### Information given
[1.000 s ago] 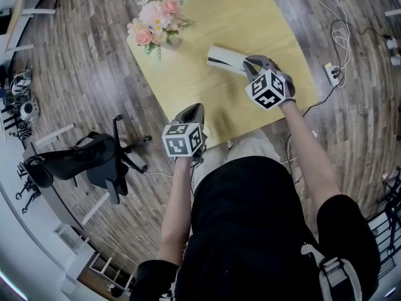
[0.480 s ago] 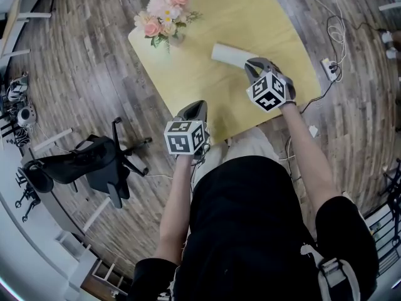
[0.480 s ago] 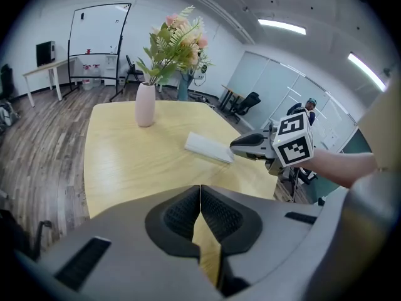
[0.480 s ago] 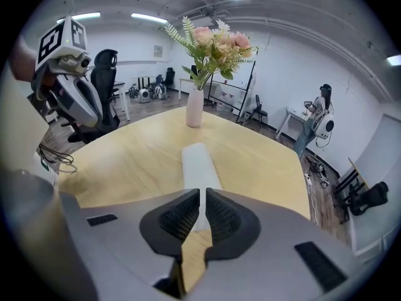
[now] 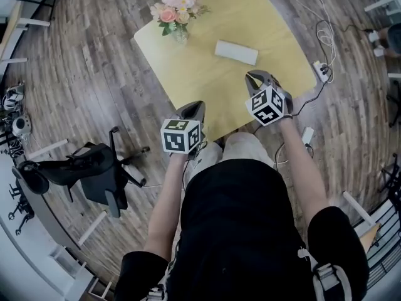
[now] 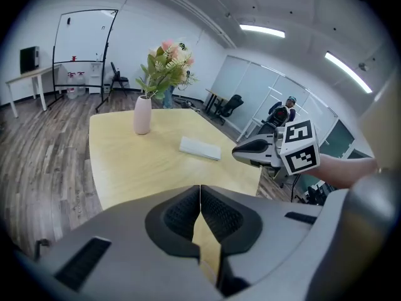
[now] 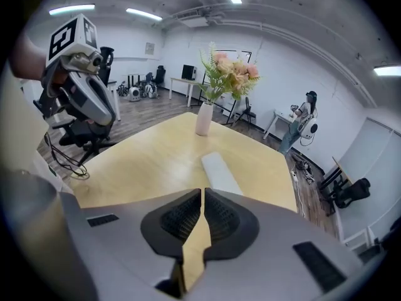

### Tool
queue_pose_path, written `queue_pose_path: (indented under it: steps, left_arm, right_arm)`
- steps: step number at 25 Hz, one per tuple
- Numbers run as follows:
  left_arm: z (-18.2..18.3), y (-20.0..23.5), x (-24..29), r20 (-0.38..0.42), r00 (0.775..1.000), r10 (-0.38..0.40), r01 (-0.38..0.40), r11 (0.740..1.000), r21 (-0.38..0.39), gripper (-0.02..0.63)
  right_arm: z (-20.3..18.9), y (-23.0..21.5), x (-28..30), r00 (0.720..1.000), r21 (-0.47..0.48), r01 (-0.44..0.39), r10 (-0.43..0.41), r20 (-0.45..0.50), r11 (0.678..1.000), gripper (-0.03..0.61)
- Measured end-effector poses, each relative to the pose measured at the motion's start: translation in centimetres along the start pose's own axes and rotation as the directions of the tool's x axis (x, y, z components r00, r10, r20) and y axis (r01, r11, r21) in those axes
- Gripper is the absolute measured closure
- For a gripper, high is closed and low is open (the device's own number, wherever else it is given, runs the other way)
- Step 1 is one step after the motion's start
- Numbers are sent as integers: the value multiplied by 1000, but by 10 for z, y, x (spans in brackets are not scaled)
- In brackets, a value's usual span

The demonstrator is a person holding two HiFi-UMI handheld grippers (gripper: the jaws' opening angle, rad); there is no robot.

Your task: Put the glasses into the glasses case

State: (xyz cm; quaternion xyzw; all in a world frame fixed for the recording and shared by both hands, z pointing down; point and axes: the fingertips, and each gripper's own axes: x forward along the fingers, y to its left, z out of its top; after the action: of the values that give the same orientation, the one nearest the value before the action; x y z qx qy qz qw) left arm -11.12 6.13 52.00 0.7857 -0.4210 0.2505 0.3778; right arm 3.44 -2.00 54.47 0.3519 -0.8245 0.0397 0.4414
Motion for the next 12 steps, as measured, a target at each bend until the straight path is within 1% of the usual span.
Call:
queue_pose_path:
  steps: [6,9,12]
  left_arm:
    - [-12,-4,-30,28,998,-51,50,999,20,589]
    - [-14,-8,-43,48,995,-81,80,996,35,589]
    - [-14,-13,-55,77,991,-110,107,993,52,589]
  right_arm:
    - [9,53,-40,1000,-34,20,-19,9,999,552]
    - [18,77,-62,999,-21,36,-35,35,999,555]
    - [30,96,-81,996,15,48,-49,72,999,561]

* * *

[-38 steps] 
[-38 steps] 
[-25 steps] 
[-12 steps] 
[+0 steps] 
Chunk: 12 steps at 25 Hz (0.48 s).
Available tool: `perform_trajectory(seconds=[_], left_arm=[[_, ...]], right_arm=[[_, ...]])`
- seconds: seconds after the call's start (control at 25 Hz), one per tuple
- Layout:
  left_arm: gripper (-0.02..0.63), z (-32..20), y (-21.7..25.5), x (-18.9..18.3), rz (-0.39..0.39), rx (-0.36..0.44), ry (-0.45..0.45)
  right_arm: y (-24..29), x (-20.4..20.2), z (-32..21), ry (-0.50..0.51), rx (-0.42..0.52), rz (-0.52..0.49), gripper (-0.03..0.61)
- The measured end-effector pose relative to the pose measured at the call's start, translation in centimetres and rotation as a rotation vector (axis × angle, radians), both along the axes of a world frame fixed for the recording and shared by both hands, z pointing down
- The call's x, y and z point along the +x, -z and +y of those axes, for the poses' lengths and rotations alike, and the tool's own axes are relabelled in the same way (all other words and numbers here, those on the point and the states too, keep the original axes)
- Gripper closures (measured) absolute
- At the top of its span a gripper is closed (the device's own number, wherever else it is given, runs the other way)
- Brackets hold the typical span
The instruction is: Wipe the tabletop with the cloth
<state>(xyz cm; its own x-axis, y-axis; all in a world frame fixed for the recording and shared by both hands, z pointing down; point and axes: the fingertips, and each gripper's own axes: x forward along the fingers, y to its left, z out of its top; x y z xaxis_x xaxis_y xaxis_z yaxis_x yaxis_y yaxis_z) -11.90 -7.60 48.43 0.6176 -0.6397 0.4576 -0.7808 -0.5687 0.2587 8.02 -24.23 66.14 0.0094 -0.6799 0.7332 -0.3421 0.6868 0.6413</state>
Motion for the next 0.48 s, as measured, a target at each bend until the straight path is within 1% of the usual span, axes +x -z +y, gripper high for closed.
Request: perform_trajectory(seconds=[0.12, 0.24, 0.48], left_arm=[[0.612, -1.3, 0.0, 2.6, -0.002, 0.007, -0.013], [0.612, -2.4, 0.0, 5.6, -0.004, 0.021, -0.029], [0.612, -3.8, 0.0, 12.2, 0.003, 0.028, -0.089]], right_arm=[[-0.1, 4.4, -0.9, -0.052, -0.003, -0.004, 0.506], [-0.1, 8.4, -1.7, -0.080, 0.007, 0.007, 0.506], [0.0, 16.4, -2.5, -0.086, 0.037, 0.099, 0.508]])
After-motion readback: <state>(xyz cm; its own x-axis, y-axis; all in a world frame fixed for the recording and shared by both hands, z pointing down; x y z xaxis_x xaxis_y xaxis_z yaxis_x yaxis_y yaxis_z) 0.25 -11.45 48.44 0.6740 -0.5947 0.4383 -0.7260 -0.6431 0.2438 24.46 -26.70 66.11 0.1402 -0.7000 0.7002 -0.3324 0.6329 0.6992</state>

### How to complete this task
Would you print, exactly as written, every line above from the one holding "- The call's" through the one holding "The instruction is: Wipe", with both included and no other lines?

### Final answer
- The call's x, y and z point along the +x, -z and +y of those axes, for the poses' lengths and rotations alike, and the tool's own axes are relabelled in the same way (all other words and numbers here, those on the point and the states too, keep the original axes)
- Gripper closures (measured) absolute
- At the top of its span a gripper is closed (the device's own number, wherever else it is given, runs the other way)
- Brackets hold the typical span
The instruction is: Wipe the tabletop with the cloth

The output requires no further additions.